Taskcluster is Mozilla’s response to Firefox’s testing needs outgrowing Buildbot. It can be thought as a loose collection of hosted services with APIs (Queue, Index, Secrets, …) and pieces of software (API client libraries in various languages, worker agents, …) that you can put together to build any CI system. It is designed to be very generic and “self-service” in order to enable unanticipated use cases, but the counterpart of that is that anything non-trivial takes some work to put in place.
I’ve spent a few months migrating Servo from Buildbot to Taskcluster. (A few jobs are still on Buildbot, but all the infrastructure-level pieces are there to support them.) For more see the tracking issue as well as the scripts and READMEs starting here. A part of that time was me learning about and experimenting with TC (and ops things in general), but I think another was because Servo was possibly the first project of this scale other than Firefox to use TC. I think a lot of that can be reused.
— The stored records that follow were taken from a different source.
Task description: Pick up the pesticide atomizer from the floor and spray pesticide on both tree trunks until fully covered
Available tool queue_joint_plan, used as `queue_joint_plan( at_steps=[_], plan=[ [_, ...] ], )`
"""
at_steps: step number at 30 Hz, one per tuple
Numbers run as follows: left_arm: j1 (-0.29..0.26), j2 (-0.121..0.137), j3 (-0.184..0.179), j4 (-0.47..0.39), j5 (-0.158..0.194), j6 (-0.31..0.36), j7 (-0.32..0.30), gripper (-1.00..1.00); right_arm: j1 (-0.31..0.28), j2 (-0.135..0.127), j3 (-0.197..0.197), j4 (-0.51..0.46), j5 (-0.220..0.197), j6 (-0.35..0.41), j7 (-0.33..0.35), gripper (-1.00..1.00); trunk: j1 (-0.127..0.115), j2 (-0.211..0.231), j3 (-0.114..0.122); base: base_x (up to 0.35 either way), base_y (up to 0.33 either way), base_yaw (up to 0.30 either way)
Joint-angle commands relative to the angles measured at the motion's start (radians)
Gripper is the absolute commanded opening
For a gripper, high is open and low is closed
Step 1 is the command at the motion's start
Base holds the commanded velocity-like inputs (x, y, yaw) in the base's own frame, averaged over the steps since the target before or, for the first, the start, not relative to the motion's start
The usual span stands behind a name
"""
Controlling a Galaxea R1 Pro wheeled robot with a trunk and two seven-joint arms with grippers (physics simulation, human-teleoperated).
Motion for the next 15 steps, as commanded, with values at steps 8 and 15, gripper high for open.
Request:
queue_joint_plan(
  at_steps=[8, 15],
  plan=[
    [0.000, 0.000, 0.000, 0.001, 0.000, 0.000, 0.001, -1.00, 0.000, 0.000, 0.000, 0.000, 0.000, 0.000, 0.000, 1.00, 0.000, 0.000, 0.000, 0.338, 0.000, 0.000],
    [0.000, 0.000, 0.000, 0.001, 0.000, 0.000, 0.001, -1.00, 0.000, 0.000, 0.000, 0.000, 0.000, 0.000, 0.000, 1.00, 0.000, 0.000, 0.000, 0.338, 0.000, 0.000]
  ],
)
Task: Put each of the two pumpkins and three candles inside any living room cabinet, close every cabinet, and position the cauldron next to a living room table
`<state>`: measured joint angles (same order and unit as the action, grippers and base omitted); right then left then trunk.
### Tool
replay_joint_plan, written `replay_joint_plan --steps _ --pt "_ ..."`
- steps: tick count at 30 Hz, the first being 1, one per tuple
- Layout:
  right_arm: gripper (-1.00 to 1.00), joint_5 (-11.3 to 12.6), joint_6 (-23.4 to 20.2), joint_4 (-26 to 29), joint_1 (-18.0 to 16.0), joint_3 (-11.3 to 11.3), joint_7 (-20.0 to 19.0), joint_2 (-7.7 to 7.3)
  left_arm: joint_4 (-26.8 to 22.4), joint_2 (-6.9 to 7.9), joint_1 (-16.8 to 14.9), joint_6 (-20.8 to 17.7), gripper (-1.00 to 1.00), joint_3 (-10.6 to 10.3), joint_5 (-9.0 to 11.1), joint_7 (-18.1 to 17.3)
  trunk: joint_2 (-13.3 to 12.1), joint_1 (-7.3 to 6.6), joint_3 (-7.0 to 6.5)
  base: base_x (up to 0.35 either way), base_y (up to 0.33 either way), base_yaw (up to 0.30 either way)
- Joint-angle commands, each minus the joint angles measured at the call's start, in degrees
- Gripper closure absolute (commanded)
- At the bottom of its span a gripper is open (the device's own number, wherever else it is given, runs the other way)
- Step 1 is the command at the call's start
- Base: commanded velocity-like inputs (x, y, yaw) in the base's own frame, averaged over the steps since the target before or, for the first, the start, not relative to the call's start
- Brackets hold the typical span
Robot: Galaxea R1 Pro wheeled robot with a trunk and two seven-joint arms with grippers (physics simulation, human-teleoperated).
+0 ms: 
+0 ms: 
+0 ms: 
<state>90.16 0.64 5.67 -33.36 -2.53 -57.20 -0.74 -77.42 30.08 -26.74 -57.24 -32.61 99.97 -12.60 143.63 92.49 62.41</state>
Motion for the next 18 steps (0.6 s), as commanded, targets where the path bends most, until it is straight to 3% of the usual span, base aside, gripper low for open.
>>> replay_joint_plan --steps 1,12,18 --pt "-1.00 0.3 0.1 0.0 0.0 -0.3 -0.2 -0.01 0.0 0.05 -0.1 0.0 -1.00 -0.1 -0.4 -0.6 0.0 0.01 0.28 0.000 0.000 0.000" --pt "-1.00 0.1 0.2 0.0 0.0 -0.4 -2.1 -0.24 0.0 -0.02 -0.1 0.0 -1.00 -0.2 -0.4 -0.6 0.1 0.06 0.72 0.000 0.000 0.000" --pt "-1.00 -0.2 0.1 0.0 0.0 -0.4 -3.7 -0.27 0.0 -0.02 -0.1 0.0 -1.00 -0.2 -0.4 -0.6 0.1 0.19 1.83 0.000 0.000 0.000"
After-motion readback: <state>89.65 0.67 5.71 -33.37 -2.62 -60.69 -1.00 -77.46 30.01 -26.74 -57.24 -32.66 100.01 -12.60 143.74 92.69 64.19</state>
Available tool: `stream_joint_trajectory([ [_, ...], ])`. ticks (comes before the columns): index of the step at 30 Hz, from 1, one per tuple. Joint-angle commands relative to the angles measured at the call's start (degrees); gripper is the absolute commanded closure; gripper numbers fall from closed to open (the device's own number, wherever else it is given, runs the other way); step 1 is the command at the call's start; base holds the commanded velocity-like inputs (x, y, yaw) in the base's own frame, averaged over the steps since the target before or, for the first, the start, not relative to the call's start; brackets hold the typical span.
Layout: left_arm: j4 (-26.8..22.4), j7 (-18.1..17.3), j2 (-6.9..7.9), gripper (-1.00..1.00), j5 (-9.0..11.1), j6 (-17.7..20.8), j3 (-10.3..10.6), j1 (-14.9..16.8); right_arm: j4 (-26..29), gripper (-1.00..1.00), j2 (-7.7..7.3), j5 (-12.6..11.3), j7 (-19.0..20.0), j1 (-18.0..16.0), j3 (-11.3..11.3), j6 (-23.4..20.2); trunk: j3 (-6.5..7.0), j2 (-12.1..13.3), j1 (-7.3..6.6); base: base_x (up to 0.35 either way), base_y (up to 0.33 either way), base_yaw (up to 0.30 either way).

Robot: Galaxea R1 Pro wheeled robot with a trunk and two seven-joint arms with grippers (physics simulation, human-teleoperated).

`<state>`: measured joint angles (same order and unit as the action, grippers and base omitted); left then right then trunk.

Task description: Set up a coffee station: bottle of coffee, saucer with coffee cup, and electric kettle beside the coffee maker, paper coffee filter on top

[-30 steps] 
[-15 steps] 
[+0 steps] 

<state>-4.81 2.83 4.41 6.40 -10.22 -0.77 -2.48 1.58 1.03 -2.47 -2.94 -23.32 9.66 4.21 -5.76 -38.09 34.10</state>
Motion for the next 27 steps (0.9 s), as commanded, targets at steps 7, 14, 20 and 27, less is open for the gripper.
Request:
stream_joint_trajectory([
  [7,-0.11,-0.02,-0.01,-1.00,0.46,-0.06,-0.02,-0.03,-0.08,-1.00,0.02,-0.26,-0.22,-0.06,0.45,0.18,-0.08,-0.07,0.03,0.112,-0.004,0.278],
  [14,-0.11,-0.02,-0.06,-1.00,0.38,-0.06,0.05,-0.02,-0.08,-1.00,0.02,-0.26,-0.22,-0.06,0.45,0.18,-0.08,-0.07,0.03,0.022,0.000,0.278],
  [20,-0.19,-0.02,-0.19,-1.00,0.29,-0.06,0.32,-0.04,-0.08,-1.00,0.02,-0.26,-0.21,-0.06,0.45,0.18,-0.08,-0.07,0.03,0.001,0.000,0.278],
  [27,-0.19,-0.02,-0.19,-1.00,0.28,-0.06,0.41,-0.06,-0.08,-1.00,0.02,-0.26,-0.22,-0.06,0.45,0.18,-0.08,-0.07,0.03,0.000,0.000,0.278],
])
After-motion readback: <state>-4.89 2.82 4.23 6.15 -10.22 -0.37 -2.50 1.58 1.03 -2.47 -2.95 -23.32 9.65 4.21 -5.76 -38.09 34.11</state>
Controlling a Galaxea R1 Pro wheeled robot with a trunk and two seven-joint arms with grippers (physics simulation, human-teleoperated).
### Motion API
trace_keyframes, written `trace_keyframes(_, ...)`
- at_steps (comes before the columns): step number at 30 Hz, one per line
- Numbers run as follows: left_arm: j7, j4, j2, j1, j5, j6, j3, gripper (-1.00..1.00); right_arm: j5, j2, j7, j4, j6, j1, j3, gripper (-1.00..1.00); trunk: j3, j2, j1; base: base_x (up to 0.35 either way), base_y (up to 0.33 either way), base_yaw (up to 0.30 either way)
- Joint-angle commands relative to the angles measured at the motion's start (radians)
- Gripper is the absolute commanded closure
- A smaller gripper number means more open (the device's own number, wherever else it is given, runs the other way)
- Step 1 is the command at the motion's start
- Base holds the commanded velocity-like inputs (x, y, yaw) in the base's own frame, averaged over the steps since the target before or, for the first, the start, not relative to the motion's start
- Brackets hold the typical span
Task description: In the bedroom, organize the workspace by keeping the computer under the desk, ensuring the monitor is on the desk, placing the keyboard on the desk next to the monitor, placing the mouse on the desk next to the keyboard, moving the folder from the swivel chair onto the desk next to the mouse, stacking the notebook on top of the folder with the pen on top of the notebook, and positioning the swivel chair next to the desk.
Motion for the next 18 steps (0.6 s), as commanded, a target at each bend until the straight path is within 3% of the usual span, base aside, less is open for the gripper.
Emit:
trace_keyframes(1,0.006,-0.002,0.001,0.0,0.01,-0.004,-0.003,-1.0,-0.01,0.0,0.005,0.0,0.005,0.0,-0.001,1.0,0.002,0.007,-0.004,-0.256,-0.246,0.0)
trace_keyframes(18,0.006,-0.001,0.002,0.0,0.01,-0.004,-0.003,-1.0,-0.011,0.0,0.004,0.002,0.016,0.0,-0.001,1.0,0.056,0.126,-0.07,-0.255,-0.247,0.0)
For example the generic decisionlib.py
is separated from the Servo-specific decision_task.py
script that uses it.
Some aspects of Servo + TC that might be unusual in off-the-shelf CI systems:
- Testing each PR starts with running in a “decision task” a script from the repository (so it can be modified in the same commit that is being tested) that uses the API to schedule other tasks with an arbitrary dependency graph.
- Docker images are built on demand from
Dockerfile
s in the repository (again so that can be modified in the same commit that uses the modifications) and cached. - A single building task can produce an executable that is then used by many testing tasks in parallel.
- Automatic provisioning and scaling (based on queue) of AWS EC2 instances of any type, with any system image. (I think support for other cloud providers is being added.)
- Bring your own hardware: any machine with appropriate credentials can pick tasks from the queue. Servo does this with non-virtualized machines from Packet (in order to run Android emulators with KVM for CPU acceleration) and macOS workers from MacStadium.
TC is also moving from being hosted (there is a single Queue service in the world, operated by Mozilla) to “shipped” software (anyone can deploy their independent instance). Of course, everything is open-source.
I think that TC can meet every requirement and nice-to-haves, except the first one: there is no company you can contract for Taskcluster support that I know of. People on Mozilla’s Taskcluster team are generally helpful when asked for help on IRC, but that’s not enough at this scale. For a TC-based CI system to be viable for Rust, there needs to be someone whose paid job (or at least part of it) is to build and maintain this system.
Then a question perhaps more tricky than money for their salary is what company can provide the legal structure to have that person as an employee.